2. Description of Related Art
Wells are drilled at various depths to access and produce oil, gas, minerals, and other naturally-occurring deposits from subterranean geological formations. The drilling of a well is typically accomplished with a drill bit that is rotated within the well to advance the well by removing topsoil, sand, clay, limestone, calcites, dolomites, or other materials.
After drilling, the well is typically completed through a number of additional tasks that may include installing casing through the wellbore, perforating the casing in regions of the formation that are expected to produce hydrocarbons, and by inserting additional tools that may enhance the performance of the well. Such additional tools may assist the extraction of fluids from the wellbore or inject fluids from the surface into the geological formation surrounding the wellbore.
In wells that contain heavy oil, an artificial lift system may be deployed to assist the oil to reach the surface. Such an artificial lift system may include an electric submersible pump that augments the flow of fluid from the formation toward the surface of the well. The electric submersible pump may be powered by an electrical power cable that supplies power to the pump from a power source located at the surface of the well. In addition, the electric submersible pump may be controlled by a surface controller that is operable to adjust the rate at which the pump operates.
During the operation of a pressurized well that includes an artificial lift system, a well operator may conduct a variety of diagnostic processes to gather information about the well and a geological formation that surrounds the well. In particular, the well operator may gather information that is indicative of the ability of the well to produce hydrocarbons. For example, the well operator may conduct tests that indicate formation properties such as permeability, resistivity to flow, porosity, pressure, and the density of fluids produced by the formation. BRIEF DESCRIPTION OF THE DRAWINGS
FIG. 1 illustrates a schematic view of a well in which a system for determining the properties of a formation surrounding a wellbore by monitoring the formation's response to a change in wellbore pressure is deployed;
FIG. 2 depicts a front, detail view of a submersible pump deployed within the wellbore in the system of FIG. 1;
FIG. 3 is a schematic view of a power source, submersible pump, sensor, and controller deployed in the well of FIG. 1 ;
FIG. 4 is a graph showing a change in the amount of power delivered to the pump of FIG. 3 in correlation with a sensor output showing the level of fluid in the well;
FIG. 5 is a schematic view of a wellbore pressure regulator operable to change the wellbore pressure in response to input from a controller;
FIG. 6 is a graph showing a change in the wellbore pressure in correlation with a sensor output showing the level of fluid in the well;
FIG. 7 is a schematic view of a hydrocarbon-producing field having three wells and two potential well sites;
FIG. 8 is a set of graphs showing a change in pump rate for one of the three wells of FIG. 7 in correlation with changes in fluid level of all three of the wells;
FIG. 9 is a schematic view of a field having four producing wells and one pressurization well;
FIG. 10 is a set of graphs showing how power pulses may be provided to pumps deployed in the pressurizing well and three of the producing wells in correlation with changes in fluid level of the fourth producing well;
FIG. 11 is a flowchart showing an illustrative process for determining a formation property in response to varying a wellbore pressure; and
FIG. 12 is a flowchart showing an illustrative process for determining formation properties near a plurality of wellbores in response to varying wellbore pressure in the plurality of wellbores.
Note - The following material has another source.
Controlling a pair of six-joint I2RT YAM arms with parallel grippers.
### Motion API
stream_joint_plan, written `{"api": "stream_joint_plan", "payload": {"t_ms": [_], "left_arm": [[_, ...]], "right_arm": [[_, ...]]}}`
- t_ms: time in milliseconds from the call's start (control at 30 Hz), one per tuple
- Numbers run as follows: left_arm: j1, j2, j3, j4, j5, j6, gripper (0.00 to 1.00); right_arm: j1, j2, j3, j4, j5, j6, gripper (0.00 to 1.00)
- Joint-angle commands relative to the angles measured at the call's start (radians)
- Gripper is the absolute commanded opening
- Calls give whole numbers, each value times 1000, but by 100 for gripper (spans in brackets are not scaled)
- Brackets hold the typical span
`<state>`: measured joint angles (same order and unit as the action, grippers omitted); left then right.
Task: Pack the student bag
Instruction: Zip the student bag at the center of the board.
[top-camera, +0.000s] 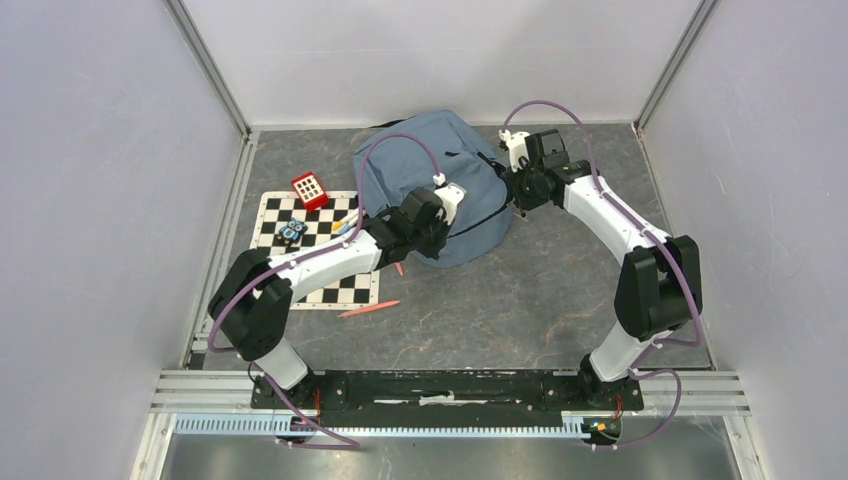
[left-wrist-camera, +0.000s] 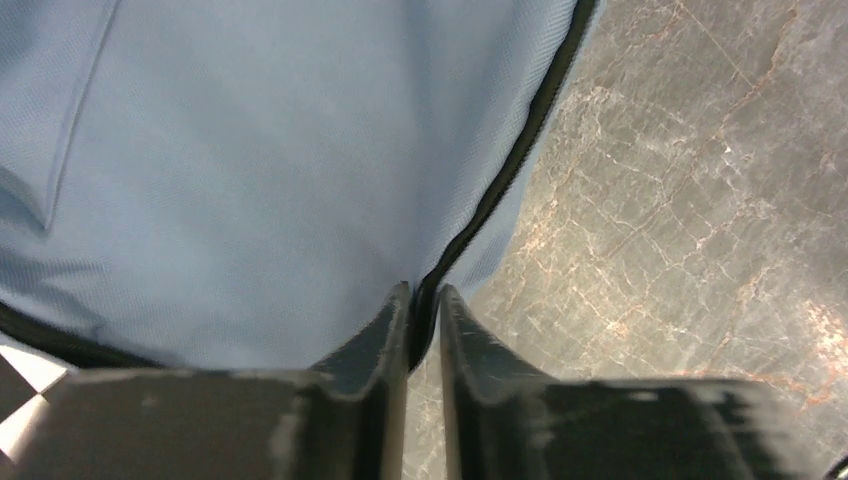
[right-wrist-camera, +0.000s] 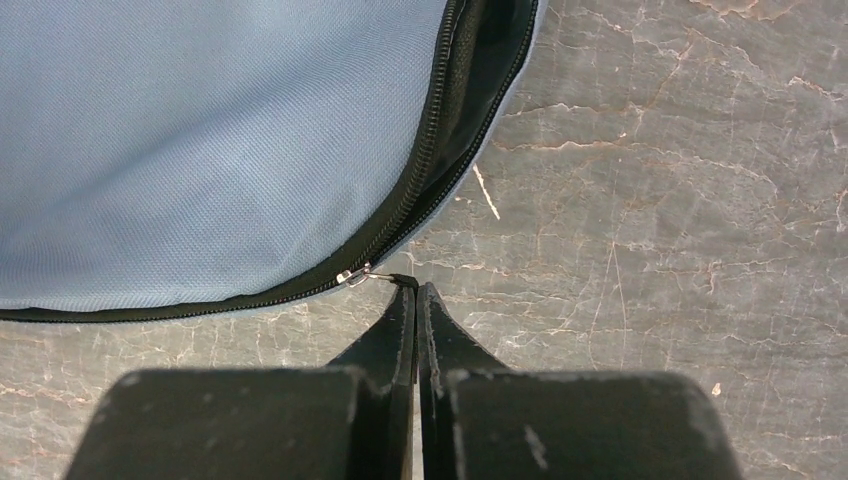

DETAILED DESCRIPTION OF ILLUSTRATIVE EMBODIMENTS
In the following detailed description of the illustrative embodiments, reference is made to the accompanying drawings that form a part hereof. These embodiments are described in sufficient detail to enable those skilled in the art to practice the invention, and it is understood that other embodiments may be utilized and that logical structural, mechanical, electrical, and chemical changes may be made without departing from the spirit or scope of the invention. To avoid detail not necessary to enable those skilled in the art to practice the embodiments described herein, the description may omit certain information known to those skilled in the art. The following detailed description is, therefore, not to be taken in a limiting sense, and the scope of the illustrative embodiments is defined only by the appended claims.
When conducting conventional formation testing, such as drill stem testing, a well operator may have to choose between operating the well to produce hydrocarbons and removing production equipment from the well in order to deploy dedicated testing components that are able to conduct the desired testing but do not facilitate normal operation of the well. In some instances, deployment of dedicated testing equipment may require significant downtime and delay the well's return to production.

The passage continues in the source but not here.